Data extracted from a collection
____

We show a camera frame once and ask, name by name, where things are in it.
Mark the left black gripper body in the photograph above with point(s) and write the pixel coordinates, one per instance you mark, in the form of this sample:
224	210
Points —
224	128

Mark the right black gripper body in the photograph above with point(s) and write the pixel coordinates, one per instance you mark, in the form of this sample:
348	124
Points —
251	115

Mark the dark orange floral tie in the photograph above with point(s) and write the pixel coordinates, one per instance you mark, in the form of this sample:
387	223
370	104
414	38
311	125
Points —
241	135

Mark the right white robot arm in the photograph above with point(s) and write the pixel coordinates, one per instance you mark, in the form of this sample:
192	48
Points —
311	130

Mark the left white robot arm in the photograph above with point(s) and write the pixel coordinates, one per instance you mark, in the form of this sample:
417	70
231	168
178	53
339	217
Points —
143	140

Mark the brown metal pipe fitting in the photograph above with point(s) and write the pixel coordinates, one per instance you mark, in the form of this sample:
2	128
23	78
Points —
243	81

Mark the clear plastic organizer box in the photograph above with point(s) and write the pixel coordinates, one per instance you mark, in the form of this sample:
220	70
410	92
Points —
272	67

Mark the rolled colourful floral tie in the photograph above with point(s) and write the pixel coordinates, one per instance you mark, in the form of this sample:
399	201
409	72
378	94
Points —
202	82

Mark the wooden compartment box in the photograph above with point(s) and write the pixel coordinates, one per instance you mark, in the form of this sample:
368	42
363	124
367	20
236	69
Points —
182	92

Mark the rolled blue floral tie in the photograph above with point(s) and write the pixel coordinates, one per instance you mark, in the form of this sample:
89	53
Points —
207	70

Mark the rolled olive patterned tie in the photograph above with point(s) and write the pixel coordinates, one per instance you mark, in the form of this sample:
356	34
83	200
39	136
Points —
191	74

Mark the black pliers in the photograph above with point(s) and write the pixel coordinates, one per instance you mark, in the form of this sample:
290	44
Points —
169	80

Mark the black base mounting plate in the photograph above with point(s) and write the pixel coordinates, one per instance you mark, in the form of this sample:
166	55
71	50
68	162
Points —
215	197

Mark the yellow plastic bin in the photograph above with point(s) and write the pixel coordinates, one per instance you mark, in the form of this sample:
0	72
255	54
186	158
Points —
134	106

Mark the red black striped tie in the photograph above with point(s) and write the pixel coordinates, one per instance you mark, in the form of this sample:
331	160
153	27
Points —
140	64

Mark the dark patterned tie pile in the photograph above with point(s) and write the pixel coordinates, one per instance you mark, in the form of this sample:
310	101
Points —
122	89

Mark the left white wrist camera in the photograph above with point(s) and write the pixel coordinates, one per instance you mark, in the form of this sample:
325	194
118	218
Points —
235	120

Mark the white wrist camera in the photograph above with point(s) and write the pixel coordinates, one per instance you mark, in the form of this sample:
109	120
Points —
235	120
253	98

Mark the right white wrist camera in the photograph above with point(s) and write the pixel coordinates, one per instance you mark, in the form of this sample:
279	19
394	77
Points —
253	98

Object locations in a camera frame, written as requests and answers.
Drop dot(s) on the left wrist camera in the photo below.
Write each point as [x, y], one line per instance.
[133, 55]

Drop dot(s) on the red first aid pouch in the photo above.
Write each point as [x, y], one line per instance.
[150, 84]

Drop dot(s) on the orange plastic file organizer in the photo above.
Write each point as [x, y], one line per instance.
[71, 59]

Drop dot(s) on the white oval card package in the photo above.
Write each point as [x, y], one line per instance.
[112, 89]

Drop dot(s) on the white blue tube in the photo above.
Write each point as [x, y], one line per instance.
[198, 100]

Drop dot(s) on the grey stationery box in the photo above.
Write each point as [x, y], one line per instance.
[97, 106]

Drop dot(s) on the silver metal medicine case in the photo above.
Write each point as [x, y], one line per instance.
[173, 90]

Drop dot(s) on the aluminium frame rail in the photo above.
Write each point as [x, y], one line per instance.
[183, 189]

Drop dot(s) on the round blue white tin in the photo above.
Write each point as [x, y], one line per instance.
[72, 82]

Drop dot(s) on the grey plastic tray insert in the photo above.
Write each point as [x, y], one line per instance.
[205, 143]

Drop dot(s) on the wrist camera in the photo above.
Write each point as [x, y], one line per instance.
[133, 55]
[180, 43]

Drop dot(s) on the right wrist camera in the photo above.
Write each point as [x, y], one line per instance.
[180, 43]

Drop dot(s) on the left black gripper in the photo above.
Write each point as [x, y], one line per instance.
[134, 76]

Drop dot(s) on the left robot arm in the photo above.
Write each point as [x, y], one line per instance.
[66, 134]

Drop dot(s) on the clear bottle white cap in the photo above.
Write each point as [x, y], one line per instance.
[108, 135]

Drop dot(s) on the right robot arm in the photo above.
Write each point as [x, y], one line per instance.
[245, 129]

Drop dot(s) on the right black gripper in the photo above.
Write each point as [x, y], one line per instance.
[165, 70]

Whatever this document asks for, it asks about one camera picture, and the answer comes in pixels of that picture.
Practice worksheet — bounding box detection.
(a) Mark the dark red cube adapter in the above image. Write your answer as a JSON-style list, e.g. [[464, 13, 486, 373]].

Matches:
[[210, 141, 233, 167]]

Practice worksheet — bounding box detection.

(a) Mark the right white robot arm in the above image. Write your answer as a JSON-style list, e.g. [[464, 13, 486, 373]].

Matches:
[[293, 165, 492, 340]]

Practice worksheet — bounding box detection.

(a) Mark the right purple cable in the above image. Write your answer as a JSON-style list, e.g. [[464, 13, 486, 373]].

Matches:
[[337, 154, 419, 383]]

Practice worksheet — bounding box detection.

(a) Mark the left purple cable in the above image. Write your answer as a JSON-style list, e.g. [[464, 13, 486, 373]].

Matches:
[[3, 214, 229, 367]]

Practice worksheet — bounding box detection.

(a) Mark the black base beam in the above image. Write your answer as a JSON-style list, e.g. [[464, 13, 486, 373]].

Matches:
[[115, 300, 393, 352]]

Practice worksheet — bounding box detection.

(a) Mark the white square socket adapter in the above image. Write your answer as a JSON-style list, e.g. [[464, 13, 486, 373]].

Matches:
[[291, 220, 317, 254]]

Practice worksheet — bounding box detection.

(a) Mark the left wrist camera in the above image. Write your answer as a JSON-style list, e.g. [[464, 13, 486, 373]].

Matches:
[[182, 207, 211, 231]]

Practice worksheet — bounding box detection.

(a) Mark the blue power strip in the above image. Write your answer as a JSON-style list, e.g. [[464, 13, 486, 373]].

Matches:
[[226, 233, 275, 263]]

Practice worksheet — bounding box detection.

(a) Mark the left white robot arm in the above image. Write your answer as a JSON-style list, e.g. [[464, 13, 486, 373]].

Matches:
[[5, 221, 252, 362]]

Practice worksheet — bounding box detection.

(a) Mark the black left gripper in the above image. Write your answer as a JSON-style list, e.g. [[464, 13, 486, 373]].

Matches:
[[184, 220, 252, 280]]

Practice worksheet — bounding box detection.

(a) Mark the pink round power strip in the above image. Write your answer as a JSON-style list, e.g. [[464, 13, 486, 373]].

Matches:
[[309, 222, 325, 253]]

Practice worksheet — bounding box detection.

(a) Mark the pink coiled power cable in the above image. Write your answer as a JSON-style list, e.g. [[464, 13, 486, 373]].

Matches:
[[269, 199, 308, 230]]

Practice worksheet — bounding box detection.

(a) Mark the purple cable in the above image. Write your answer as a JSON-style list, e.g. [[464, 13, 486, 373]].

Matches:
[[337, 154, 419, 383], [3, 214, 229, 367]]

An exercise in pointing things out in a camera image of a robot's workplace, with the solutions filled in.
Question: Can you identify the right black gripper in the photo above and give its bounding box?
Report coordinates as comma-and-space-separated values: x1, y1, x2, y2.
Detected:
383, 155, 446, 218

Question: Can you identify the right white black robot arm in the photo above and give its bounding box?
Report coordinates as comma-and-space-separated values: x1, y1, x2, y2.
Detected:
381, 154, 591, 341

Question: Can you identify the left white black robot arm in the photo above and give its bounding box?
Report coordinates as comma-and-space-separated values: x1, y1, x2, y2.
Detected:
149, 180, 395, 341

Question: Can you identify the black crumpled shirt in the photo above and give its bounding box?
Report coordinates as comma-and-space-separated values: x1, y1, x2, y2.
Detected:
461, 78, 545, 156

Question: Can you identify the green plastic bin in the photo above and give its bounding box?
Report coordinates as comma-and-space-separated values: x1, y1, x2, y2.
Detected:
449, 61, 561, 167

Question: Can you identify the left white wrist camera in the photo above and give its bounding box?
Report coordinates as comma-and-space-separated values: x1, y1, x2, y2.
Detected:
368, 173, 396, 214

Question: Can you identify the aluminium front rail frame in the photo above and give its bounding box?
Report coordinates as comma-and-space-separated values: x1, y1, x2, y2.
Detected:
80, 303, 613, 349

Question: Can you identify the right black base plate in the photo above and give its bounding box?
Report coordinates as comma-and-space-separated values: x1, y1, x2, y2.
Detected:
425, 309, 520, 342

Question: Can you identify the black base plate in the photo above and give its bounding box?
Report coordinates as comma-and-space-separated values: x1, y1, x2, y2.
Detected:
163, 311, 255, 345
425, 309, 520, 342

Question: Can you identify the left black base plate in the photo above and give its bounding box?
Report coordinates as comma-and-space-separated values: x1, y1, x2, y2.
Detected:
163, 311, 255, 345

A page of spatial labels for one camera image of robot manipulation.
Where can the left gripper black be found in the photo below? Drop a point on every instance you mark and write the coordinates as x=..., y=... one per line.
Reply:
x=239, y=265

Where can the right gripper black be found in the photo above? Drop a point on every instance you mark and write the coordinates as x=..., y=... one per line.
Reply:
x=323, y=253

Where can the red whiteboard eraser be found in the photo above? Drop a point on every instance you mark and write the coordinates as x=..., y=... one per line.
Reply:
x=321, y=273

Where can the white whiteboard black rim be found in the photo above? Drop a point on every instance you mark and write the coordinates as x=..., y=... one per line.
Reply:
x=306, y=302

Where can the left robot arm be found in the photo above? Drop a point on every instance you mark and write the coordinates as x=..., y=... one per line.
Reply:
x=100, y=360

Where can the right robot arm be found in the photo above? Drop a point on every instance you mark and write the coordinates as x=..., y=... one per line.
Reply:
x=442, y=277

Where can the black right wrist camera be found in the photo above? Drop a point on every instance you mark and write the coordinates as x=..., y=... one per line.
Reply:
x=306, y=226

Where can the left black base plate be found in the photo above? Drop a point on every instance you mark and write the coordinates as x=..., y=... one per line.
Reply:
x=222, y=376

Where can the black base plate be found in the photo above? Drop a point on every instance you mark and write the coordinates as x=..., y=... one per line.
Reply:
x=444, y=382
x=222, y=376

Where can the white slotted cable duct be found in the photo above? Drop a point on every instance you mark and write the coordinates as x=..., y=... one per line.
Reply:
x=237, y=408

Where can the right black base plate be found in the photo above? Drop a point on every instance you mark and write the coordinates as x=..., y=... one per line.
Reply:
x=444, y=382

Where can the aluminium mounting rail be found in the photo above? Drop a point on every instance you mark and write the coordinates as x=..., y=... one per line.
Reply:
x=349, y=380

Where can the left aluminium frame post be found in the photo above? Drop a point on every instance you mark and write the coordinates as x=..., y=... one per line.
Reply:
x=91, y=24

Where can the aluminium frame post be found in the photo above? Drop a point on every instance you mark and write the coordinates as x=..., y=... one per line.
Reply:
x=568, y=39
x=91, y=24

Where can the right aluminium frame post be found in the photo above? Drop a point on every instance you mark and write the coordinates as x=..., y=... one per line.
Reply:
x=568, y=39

____

• EXERCISE INSTRUCTIONS:
Wherever "blue" occurs in the records above, copy the line it sits in.

• SOLUTION TO THIS PROBLEM:
Mark the rolled blue floral tie in the photograph above with point(s) and write the pixel coordinates, one per instance you mark, in the form of this sample:
Drop dot(s) on the white blue tube in the photo above.
Drop dot(s) on the round blue white tin in the photo above.
(a) Mark the blue power strip in the above image. Write your answer as a JSON-style list, e.g. [[464, 13, 486, 373]].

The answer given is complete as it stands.